The events at the subsequent trial are given in a montage of newspaper headlines ("Acquitted!"), and the closing scene shows Mike and Kay visiting a diner where Helen is now employed.

==Cast==
- Lloyd Nolan as Michael Shayne
- Lynn Bari as Kay Bentley
- Mary Beth Hughes as Helen Carlson
- Louis Jean Heydt as Everett Jason
- Edward Brophy as George Trautwein
- Don Costello as Carl Izzard
- Ben Carter as Leander Jones - Porter
- Don Douglas as Tom Linscott
- Oscar O'Shea as Engineer McGowan
- Harry Hayden as Conductor Lyons
- Hamilton MacFadden as Conductor Meyers
- Ferike Boros as Farm Lady

==Production==
The film was based on the novel Sleepers East which was published in 1933. The New York Times said "though lacking credibility as to plot, the story has full measure of action, suspense and emotional conflict." Film rights were bought by Fox and turned into a 1934 movie.

In October 1940 it was announced that the novel had been bought by Fox as a vehicle for Lynn Bari and would possibly co-star Dean Jagger. Lou Breslow would adapt the script, with filming to start in December. Eugene Ford was to direct.

Fox then announced that the film would be called Sleepers West instead of Sleepers East, and that it would star Bari and Lloyd Nolan instead of Jagger. It was the third time Nolan and Bari co-starred.

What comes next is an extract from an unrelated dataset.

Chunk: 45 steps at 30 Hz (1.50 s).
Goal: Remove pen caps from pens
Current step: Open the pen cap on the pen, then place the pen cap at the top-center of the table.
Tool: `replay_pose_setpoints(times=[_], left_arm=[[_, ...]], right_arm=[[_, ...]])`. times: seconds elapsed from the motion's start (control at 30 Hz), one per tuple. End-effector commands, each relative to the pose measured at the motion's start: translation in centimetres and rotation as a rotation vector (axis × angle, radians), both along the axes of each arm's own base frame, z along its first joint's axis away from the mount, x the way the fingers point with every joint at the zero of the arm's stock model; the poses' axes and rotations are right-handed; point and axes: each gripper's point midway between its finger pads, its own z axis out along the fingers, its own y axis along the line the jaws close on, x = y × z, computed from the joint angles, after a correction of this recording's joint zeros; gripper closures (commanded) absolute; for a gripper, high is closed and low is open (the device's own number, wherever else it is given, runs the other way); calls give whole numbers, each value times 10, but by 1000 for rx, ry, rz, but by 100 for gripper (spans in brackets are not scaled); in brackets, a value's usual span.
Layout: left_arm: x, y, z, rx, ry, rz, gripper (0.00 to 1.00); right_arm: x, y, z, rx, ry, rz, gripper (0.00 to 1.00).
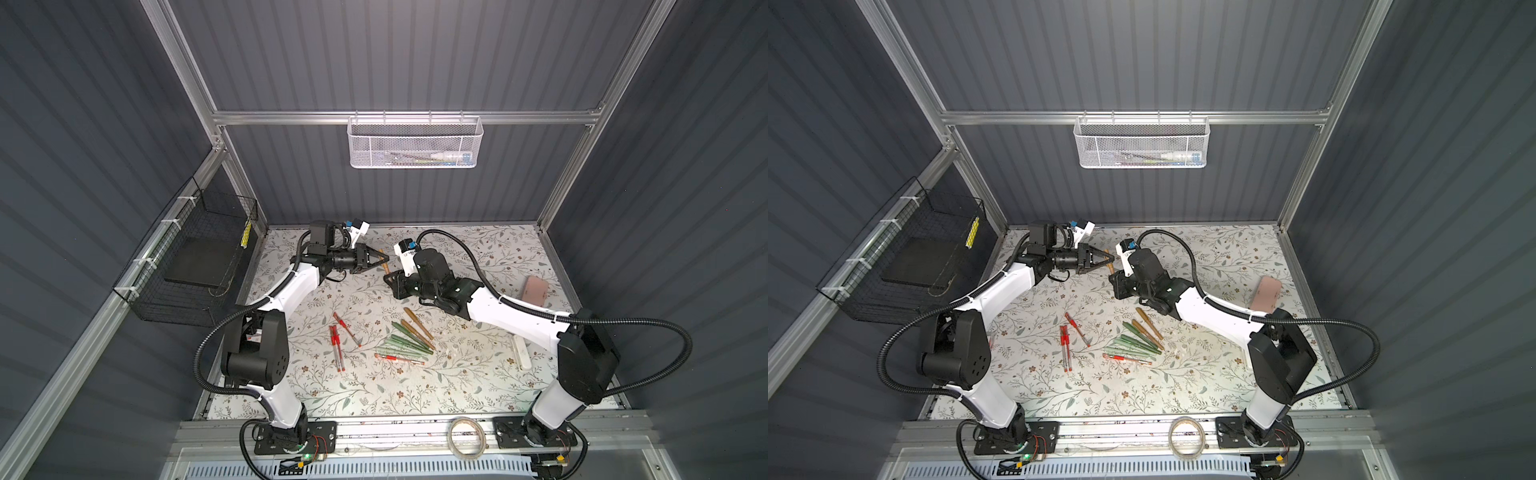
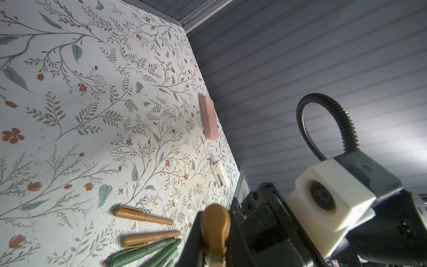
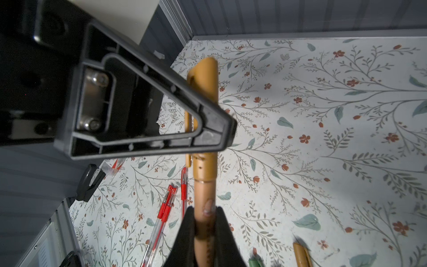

In November it was announced the film was being reconfigured as a Michael Shayne movie. It would be the second in the series, following Michael Shayne, Private Detective. Filming started 18 November 1940.

==Reception==
The Monthly Film Bulletin praised the "polished performances" of the leads, adding that "the direction is brisk, the dialogue amusing, and the settings aboard a train... are realistic." The Los Angeles Times called it "a lively brew".

The New York Times called it "singularly unexciting".